Urged on by the International Committee of Medical Journal Editors (ICMJE), many journals including the BMJ will no longer consider unregistered trials for publication. The ICMJE ruled last summer that its member journals would consider trials whose results had been disclosed at a registry, as long as this did not exceed one table of results or an abstract of up to 500 words.4 The architects of the Ottawa statement on trial registration (http://ottawagroup.ohri.ca/) and the World Health Organization’s international clinical trials registration platform (www.who.int/ictrp/en/) have called for fuller disclosure, but they have assumed that this would occur after publication in a peer reviewed journal. Yet the FDA has now mandated release of much more information, and this poses quite a challenge for editors and researchers. From September 2007, responsible parties for eligible trials must post on clinicaltrials.gov two tables giving all the key results for the main outcomes, and from next year they must post two tables of any harms reported during the trial. Further public consultations in 2009 may lead to further expanded disclosure under the act.
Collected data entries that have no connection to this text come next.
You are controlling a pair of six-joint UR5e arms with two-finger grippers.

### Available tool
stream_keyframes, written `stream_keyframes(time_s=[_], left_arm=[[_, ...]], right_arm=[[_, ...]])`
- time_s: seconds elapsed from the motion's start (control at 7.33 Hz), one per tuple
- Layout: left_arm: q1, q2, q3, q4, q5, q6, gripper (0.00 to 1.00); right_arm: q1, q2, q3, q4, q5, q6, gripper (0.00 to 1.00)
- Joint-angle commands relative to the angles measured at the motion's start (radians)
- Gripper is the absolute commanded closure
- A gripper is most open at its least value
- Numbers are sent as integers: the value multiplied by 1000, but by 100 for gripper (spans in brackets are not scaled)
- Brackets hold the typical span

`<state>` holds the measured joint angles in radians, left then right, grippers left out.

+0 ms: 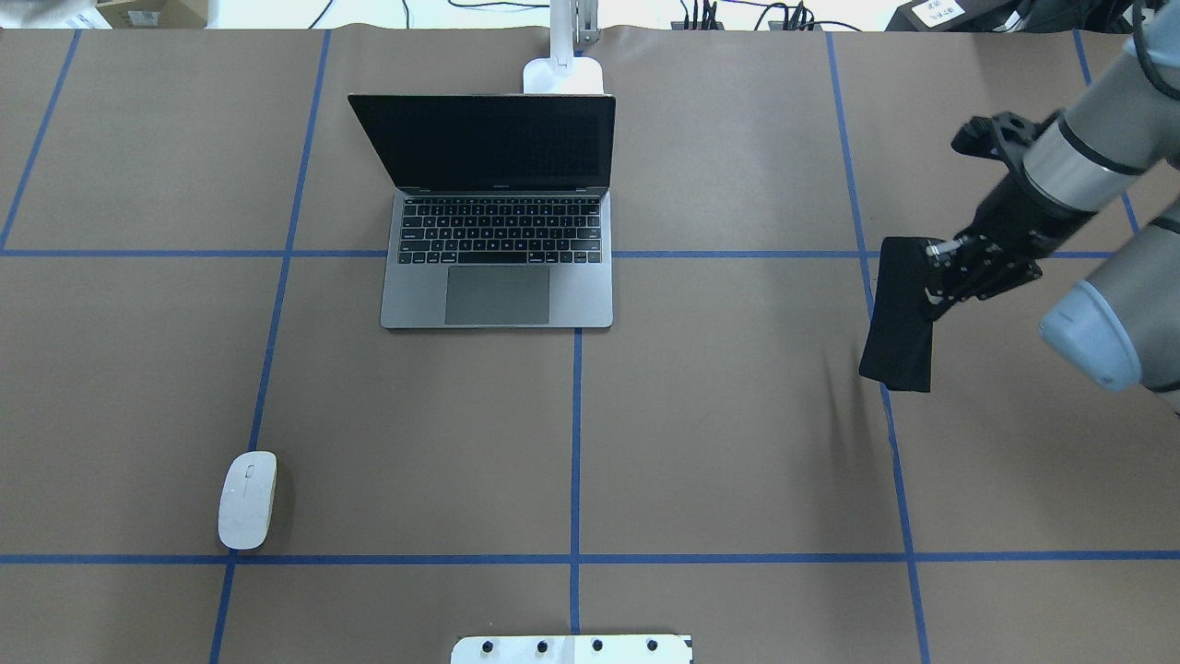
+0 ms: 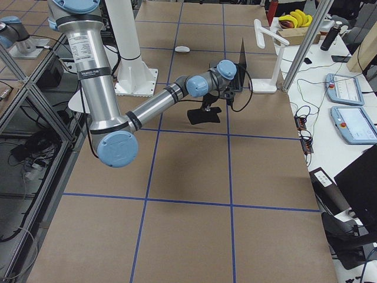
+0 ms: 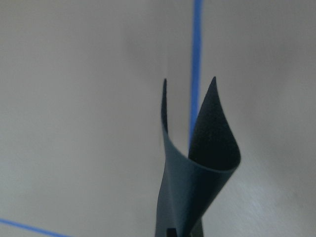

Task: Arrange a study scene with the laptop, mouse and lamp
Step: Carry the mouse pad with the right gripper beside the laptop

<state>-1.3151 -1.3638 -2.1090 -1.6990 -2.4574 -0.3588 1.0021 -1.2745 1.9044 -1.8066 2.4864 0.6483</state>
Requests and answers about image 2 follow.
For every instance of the black smartphone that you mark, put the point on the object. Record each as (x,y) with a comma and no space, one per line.
(340,58)

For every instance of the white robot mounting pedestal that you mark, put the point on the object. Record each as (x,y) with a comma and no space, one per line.
(134,78)

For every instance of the aluminium frame post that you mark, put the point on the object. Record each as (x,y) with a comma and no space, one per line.
(313,29)

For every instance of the cardboard box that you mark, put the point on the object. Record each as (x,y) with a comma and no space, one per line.
(295,36)

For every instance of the yellow bananas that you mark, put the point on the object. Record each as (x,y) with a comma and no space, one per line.
(295,19)

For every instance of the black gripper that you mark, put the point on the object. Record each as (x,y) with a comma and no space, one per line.
(210,101)

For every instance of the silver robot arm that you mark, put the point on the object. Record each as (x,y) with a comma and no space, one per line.
(118,110)
(12,31)

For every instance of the blue teach pendant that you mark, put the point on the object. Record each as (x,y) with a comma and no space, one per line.
(344,90)
(354,125)

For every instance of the grey laptop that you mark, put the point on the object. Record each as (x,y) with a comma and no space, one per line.
(237,83)

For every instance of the lower blue teach pendant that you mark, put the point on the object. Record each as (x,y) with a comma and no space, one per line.
(354,125)

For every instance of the white computer mouse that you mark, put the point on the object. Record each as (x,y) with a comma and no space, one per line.
(182,49)

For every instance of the black mouse pad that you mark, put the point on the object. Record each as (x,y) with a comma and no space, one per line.
(198,116)

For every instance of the upper blue teach pendant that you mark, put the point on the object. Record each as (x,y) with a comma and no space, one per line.
(344,90)

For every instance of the black water bottle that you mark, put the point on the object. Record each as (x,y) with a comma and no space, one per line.
(332,34)
The BMJ will consider disclosed trials and urges other journals to do the same for several reasons. Firstly, disclosure will be a legal requirement, so there is nothing editors can do about it if they still want to publish important trials of drugs and devices. Moreover, journals will continue to add value by publishing useful and readable trial reports that clinicians, the media, and patients can interpret and use. And, most importantly, the results disclosed for the FDA will not have been externally peer reviewed and will be preliminary. Peer review not only provides a stamp of quality assurance, it often leads to reanalysis of results.

Two challenges remain. Will a journal still want to publish a paper if its results have been posted on clinicaltrials.gov; if they have been debated widely in the mass media along with quotes from respected clinical experts, and—as is often the case—if they have led to a widely publicised rise or fall in the share price of the company that sponsored the trial? And, in the long run, will the role of peer reviewers and medical journals as the gatekeepers of new medical evidence become redundant?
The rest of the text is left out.